This is to incorporate inspiration, recommendation and discovery into the online consumer experience as much as transactions.

After 15 years of online travel being about online transactions, we are moving from answering closed questions (“How much for a ticket to New York?”) to answering open ones (“Where should I go next?”).

For consumers to get an answer to an open-ended question it will be necessary for them to use a booking or query widget that does not require the customer to know where they are going.

To start the online travel process from a search box based around something other than selecting a date and destination (the traditional online travel agent starting point).
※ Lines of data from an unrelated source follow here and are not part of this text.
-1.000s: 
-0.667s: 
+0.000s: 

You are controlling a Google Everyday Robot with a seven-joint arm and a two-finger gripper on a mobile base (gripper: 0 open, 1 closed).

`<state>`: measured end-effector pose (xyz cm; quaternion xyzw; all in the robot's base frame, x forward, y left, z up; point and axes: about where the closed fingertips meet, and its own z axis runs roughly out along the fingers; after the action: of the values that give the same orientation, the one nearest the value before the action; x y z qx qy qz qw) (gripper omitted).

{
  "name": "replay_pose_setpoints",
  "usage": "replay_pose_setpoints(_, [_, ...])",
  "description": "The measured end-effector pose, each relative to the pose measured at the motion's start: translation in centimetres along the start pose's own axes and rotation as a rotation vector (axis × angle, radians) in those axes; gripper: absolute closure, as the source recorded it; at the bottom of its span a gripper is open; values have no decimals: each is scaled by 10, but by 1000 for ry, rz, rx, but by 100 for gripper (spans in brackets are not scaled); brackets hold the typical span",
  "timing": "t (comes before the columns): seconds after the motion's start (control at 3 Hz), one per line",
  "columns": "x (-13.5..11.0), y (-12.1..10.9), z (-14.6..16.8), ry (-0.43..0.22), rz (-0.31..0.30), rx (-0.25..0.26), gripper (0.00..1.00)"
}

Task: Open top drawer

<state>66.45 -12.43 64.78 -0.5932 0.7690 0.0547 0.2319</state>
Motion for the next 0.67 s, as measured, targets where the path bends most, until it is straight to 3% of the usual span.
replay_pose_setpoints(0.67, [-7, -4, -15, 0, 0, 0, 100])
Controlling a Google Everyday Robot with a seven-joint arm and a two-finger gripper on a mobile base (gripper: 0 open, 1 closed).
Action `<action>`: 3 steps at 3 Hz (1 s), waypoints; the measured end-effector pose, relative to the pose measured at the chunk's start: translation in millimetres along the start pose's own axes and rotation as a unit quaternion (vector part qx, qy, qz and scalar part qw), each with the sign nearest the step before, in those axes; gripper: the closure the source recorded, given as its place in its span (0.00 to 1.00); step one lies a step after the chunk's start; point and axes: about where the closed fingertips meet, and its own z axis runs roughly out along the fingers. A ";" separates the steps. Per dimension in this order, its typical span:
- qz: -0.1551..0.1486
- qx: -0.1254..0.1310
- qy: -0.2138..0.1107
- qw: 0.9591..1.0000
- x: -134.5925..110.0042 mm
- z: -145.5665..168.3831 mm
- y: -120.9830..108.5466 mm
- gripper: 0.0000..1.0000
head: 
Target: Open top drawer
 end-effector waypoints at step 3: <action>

In the last year I have met a number of startups and mature companies building, launching and promoting travel sites exploring this area. And through this I have spotted four approaches to non-destination base search.

1. Drag, click, build and recommend from as many sites as you like

The use of plug-ins or apps to build up a trip idea, notion, inspiration and plan without actually having an engine at all.  By just dragging ideas from a site to a planning product.

Add links, add comments, add thoughts, share with others and build up from a broad notion to a detailed plan.

Gliider is very active in this space. They have a tool for collecting, collating and sharing travel plans using a plug-in that follows you while you surf.  It has taken search off one site and allowed all sites to be used in one experience.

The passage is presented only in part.